Getting around the city with a 2008 VW Golf. She says having the job has paid for her education. She says she is debt free and has no loans. “I definitely thought I would be taking out a loan out at some point, but it hasn’t come to that point and I don’t think it will,” says Gaetz.
WHAT THE BOSS SAYS
Hiring young bartenders with enough pizzazz to deal with drunk customers on George Street in St. John’s isn’t always easy. “I can honestly say I’ve had employees cry on my shoulder at one time or another,” says Peter Brushett, general manager of The Martini Bar.

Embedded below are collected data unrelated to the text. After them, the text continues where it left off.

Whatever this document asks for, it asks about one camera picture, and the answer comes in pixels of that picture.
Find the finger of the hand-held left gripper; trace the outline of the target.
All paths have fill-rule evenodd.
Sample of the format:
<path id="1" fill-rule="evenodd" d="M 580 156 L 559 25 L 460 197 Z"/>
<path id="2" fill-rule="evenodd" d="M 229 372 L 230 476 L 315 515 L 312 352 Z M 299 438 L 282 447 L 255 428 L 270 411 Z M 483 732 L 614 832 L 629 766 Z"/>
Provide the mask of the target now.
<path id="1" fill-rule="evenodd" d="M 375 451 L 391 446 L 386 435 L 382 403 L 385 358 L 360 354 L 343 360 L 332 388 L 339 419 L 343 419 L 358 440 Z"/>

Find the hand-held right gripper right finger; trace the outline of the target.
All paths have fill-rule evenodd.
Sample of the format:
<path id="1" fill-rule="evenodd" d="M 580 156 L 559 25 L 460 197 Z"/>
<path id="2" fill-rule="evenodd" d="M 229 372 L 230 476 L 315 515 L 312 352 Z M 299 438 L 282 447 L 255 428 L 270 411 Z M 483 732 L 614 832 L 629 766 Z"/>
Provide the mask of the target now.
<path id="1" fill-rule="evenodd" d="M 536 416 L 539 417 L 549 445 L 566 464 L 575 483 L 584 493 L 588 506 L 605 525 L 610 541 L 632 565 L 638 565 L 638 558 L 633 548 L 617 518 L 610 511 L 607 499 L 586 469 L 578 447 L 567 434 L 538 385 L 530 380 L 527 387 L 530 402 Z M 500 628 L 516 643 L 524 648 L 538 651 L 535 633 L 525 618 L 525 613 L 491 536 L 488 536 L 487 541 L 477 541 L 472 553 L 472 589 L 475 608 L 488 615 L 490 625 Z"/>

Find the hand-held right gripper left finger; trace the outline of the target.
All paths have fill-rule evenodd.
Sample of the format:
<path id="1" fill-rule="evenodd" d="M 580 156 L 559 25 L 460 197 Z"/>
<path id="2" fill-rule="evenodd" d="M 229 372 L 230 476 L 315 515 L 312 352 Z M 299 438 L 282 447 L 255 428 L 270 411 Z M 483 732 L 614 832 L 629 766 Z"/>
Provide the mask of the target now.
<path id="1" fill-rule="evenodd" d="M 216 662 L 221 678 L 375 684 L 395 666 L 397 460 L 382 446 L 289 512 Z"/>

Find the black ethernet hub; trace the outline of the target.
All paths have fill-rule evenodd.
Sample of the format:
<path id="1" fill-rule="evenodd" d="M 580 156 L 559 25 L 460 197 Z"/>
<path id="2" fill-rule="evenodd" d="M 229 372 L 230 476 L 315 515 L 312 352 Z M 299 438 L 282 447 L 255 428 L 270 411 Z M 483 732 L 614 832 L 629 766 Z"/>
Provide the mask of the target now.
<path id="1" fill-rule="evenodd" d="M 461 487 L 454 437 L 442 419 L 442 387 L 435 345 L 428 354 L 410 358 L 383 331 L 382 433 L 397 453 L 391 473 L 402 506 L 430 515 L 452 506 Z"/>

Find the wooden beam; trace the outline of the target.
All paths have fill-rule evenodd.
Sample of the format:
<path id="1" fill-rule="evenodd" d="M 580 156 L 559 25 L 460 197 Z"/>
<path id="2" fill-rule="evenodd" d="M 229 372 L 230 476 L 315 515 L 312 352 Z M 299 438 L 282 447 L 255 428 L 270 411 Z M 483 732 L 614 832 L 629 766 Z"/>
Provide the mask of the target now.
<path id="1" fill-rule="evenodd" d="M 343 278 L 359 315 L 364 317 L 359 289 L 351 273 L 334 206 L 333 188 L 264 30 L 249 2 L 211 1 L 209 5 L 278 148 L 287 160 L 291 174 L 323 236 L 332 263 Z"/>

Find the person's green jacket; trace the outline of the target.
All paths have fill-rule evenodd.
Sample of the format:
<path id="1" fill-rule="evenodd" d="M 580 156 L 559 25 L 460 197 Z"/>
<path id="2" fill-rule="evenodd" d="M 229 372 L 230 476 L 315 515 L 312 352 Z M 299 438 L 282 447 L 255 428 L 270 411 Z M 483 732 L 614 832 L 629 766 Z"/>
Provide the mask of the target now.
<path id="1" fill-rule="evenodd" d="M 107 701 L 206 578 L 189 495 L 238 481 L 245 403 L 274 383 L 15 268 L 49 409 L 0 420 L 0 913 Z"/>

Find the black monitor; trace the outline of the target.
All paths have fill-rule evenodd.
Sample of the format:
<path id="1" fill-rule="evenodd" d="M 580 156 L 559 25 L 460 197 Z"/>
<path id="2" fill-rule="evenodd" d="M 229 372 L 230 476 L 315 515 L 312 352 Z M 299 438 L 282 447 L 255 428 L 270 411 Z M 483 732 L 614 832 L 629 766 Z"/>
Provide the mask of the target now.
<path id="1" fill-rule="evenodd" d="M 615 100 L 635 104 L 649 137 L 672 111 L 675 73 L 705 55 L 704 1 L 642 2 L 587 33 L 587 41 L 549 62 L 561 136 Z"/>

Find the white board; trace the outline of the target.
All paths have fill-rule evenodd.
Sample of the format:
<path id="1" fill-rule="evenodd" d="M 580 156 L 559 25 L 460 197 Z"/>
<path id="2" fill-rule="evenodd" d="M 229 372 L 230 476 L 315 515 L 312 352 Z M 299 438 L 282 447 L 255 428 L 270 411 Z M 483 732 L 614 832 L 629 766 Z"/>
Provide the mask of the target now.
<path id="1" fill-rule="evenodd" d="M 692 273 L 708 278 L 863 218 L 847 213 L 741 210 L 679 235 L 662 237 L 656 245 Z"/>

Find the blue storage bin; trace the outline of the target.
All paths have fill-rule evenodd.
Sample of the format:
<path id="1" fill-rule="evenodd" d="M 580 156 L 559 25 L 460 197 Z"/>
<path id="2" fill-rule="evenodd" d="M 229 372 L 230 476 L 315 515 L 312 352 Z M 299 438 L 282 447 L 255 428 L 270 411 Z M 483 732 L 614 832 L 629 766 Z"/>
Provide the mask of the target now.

He says it’s important staff know they should never put themselves in an uncomfortable situation. “Everyone is there to have each other’s back. We will always protect you. Security is here to protect customers and the staff and will be there and handle the situation.”
“Amy has a great attitude. She definitely draws customers to her. And makes them happy. Makes them enjoy their experience. Makes them want to come back again,” says Brushett adding that up to 500 people a night enter the bar on any given weekend night.
But he says the bar has a higher employee turnover rate and people like Gaetz are getting more difficult to find. “A lot of that has to do with people finishing university and moving on, people getting into the industry, and realizing that school work comes first, and moving out of the industry.”
Bartenders in a smartphone age
Brushett says the young people looking for work either come in, and they’re ready for it and they’re full of energy and they’re gung ho and they do a great job.” Or Brushett says, “They just don’t want to be there.”
He says there is a lot of opportunity to make money, but it depends on how hard the person is willing to work. “I wouldn’t go so far as to say they have a poor work ethic,” he says.
“Attention span is probably the biggest thing that I would notice with today’s generation ... I think that comes from the whole smartphone, PlayStation age.”
He says he catches employees on their phones, but usually tries to deal with the problem casually. “The funny answer is that I’ve actually threatened to be the high school teacher that's going to take them [the phones] and lock them in the desk until the end of the night,” he says.
“Generally, I am more polite than that. I’ll go up just remind them that it doesn’t look good in front of the customer, please put that away.”